# [Exercise brief]
For this exercise, reproduce the entries below exactly, but only from the line containing "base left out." through the line containing "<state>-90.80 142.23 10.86", both included.

Stored items:
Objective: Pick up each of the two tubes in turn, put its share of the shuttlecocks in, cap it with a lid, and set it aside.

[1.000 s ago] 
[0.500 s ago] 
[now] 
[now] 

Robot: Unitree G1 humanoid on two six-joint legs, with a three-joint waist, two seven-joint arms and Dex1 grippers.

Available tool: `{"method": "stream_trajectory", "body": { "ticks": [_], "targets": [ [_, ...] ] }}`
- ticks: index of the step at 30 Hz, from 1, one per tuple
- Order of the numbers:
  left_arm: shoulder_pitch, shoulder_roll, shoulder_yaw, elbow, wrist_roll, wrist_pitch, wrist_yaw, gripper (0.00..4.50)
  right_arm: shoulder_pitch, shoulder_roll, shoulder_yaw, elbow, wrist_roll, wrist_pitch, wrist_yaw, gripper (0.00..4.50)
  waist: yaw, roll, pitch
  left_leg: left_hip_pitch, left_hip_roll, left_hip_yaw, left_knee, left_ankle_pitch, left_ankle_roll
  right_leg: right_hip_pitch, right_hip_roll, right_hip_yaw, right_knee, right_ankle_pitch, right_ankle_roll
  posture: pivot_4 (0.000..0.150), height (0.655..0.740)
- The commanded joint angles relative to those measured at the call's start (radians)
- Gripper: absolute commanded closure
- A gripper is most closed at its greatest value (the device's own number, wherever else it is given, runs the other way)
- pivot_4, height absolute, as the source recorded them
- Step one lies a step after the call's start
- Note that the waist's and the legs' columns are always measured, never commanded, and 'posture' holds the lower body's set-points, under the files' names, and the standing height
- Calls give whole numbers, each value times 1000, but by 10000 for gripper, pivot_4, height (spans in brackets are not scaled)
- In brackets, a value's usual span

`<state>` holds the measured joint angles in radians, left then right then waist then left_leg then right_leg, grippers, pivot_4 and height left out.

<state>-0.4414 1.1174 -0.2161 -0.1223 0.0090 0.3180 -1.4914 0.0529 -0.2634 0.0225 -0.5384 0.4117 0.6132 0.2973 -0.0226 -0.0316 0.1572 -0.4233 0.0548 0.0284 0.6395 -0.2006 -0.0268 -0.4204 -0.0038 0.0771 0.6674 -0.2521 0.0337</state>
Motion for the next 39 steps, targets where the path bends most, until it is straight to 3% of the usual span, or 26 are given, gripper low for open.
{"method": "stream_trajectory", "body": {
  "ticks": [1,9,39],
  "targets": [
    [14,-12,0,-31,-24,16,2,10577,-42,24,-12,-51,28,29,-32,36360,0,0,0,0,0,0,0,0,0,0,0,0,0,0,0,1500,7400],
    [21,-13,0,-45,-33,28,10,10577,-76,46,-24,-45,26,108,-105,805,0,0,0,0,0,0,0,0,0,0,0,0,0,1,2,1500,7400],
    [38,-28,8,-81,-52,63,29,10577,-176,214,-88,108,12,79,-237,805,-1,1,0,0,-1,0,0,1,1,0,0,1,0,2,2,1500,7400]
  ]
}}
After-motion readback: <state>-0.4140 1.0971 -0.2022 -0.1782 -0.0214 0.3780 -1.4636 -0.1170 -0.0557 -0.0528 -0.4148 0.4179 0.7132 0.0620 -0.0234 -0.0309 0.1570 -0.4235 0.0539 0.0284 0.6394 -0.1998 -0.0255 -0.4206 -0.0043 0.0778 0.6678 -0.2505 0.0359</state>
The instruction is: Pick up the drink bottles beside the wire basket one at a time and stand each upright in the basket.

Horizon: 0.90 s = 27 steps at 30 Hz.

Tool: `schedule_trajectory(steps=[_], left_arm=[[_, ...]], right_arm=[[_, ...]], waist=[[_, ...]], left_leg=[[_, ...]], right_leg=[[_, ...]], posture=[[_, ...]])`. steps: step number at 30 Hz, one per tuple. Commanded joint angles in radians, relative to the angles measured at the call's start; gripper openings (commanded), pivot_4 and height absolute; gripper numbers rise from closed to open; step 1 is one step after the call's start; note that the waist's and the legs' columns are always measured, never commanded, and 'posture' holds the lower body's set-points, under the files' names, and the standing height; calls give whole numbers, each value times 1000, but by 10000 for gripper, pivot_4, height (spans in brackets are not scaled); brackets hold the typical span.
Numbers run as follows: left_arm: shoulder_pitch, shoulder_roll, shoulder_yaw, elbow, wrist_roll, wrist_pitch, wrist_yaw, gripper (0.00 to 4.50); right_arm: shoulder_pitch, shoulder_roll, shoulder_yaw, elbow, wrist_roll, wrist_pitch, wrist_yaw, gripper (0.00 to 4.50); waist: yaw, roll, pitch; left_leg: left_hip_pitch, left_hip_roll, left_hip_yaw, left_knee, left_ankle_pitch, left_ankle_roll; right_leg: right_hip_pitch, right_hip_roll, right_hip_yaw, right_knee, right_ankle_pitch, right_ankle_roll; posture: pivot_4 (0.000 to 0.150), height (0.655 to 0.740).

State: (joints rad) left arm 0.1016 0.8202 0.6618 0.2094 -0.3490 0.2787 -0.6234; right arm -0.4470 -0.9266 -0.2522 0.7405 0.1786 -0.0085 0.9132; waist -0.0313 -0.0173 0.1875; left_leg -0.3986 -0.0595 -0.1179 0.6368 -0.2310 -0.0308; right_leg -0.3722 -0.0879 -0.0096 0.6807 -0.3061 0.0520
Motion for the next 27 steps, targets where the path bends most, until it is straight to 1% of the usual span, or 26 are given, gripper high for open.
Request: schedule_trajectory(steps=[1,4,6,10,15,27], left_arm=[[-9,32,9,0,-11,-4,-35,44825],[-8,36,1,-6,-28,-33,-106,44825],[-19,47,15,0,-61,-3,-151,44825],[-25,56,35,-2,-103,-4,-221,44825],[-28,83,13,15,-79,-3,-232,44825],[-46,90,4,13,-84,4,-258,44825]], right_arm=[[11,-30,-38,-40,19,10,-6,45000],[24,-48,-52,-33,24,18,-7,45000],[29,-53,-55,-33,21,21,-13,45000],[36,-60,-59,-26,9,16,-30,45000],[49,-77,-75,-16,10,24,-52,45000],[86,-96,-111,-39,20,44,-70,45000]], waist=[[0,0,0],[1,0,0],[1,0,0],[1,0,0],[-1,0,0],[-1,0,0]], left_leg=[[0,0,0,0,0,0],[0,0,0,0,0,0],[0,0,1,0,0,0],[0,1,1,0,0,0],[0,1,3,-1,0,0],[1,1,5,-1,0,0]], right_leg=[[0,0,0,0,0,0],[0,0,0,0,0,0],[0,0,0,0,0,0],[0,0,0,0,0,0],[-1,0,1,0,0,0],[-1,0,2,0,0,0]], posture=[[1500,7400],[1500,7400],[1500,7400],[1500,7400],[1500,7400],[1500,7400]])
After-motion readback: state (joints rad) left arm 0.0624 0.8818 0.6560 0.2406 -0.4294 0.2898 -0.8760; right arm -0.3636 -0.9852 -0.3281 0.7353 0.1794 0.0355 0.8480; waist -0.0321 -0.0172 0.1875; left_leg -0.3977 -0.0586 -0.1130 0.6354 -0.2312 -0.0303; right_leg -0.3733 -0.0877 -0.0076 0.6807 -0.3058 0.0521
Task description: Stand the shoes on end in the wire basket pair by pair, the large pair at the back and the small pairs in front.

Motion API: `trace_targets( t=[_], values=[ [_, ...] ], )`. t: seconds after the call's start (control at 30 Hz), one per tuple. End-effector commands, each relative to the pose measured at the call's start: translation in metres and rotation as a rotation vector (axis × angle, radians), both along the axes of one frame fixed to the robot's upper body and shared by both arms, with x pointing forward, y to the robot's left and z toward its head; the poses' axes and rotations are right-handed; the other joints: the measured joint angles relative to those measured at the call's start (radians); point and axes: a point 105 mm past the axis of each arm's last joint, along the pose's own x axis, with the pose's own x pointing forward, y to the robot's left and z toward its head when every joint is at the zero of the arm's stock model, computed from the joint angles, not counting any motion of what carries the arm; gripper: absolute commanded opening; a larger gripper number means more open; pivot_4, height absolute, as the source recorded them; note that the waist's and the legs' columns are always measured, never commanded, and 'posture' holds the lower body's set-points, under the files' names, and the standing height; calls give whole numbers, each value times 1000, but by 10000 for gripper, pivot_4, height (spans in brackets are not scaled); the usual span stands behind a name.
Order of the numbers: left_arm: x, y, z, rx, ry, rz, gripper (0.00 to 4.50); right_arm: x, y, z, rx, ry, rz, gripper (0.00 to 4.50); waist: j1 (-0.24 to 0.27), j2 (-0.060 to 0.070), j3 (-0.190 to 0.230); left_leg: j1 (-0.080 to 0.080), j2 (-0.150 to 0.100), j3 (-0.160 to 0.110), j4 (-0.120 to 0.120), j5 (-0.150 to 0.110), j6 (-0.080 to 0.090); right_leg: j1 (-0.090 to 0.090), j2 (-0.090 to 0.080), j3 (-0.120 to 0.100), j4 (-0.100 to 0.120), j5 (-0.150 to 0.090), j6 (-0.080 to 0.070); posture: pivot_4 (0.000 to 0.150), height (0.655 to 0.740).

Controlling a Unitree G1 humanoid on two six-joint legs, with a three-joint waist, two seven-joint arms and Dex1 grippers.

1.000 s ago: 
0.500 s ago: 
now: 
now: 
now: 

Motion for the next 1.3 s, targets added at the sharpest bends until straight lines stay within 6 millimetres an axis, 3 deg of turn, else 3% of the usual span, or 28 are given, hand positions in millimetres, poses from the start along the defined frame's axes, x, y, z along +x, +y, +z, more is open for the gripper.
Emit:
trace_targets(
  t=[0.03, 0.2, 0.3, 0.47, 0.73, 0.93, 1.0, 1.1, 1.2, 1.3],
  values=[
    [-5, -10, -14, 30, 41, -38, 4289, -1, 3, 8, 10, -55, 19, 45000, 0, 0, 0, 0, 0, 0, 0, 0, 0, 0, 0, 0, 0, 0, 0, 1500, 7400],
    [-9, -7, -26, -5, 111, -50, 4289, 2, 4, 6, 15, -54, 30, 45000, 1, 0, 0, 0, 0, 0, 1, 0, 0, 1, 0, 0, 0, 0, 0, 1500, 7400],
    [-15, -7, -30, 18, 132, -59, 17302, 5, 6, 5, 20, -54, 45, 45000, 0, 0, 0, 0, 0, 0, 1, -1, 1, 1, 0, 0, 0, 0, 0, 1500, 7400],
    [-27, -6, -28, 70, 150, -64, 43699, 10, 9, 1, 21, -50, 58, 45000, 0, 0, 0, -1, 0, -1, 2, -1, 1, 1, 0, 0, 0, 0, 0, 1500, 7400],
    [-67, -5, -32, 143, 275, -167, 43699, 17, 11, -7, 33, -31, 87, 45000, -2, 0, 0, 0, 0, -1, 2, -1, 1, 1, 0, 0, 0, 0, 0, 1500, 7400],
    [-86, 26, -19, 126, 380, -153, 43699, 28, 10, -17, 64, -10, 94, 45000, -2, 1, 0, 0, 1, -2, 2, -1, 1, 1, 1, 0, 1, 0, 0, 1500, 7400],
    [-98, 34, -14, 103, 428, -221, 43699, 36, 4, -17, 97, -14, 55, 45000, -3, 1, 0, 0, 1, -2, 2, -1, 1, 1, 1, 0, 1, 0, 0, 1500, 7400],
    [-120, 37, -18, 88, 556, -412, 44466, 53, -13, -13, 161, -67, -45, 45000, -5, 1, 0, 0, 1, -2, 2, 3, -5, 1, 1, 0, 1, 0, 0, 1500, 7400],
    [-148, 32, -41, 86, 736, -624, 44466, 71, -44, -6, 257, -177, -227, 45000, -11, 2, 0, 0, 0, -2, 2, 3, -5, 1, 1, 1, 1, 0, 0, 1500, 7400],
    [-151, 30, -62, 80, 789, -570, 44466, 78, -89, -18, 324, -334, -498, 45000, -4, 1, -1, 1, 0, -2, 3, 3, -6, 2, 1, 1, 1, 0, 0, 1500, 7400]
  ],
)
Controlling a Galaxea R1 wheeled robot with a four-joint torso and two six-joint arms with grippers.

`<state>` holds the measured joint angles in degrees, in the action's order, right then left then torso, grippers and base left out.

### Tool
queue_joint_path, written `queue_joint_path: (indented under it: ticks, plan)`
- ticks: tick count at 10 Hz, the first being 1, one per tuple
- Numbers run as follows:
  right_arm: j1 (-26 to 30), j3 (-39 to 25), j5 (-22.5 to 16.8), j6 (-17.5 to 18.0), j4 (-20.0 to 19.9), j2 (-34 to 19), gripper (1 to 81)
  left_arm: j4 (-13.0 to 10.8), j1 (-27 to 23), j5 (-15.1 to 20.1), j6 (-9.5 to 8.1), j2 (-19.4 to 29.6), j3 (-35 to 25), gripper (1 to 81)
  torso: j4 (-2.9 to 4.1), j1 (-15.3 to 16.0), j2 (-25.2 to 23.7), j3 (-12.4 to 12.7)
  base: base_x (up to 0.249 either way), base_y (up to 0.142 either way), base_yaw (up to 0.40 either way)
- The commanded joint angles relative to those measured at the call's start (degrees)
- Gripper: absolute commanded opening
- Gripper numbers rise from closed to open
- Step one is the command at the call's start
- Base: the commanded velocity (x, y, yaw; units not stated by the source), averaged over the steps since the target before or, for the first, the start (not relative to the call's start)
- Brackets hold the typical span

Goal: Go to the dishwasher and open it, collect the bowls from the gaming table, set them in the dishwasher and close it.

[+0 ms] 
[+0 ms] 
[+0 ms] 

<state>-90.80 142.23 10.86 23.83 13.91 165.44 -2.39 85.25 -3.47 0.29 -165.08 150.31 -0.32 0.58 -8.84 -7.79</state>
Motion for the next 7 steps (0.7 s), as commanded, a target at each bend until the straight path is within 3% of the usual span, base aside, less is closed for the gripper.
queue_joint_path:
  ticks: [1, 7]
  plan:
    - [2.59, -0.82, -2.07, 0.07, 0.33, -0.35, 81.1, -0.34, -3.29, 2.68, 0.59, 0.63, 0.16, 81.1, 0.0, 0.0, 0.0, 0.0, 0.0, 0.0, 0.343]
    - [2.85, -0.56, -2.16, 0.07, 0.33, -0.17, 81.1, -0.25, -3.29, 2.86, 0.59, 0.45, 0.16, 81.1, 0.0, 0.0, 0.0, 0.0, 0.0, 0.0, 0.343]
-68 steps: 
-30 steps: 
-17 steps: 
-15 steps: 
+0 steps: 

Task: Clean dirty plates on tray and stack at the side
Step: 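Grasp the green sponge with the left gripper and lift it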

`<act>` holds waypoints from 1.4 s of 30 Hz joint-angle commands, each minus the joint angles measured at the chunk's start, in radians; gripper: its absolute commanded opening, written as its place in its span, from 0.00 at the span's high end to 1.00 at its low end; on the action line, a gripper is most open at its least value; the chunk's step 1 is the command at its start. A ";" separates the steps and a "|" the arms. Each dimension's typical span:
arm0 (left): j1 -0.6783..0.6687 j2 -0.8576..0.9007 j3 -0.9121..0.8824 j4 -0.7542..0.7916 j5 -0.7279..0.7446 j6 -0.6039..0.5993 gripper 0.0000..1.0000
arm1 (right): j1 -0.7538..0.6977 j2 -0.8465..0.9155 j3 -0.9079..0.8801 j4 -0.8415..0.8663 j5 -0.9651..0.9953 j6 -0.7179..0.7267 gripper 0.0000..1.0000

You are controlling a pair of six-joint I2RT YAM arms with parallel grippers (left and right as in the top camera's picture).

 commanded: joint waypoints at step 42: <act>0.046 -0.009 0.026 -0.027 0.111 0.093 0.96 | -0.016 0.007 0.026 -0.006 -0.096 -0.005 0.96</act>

# [Answer box]
`<state>` holds the measured joint angles in degrees, in the action's order, right then left then torso, grippers and base left out.

### Tool
queue_joint_path, written `queue_joint_path: (indented under it: ticks, plan)`
- ticks: tick count at 10 Hz, the first being 1, one per tuple
- Numbers run as follows:
  right_arm: j1 (-26 to 30), j3 (-39 to 25), j5 (-22.5 to 16.8), j6 (-17.5 to 18.0), j4 (-20.0 to 19.9), j2 (-34 to 19), gripper (1 to 81)
  left_arm: j4 (-13.0 to 10.8), j1 (-27 to 23), j5 (-15.1 to 20.1), j6 (-9.5 to 8.1), j2 (-19.4 to 29.6), j3 (-35 to 25), gripper (1 to 81)
  torso: j4 (-2.9 to 4.1), j1 (-15.3 to 16.0), j2 (-25.2 to 23.7), j3 (-12.4 to 12.7)
  base: base_x (up to 0.249 either way), base_y (up to 0.142 either way), base_yaw (up to 0.40 either way)
- The commanded joint angles relative to those measured at the call's start (degrees)
- Gripper: absolute commanded opening
- Gripper numbers rise from closed to open
- Step one is the command at the call's start
- Base: the commanded velocity (x, y, yaw; units not stated by the source), averaged over the steps since the target before or, for the first, the start (not relative to the call's start)
- Brackets hold the typical span

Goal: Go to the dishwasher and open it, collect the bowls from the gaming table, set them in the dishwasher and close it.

[+0 ms] 
[+0 ms] 
[+0 ms] 

<state>-90.80 142.23 10.86 23.83 13.91 165.44 -2.39 85.25 -3.47 0.29 -165.08 150.31 -0.32 0.58 -8.84 -7.79</state>

The exercise has been finished.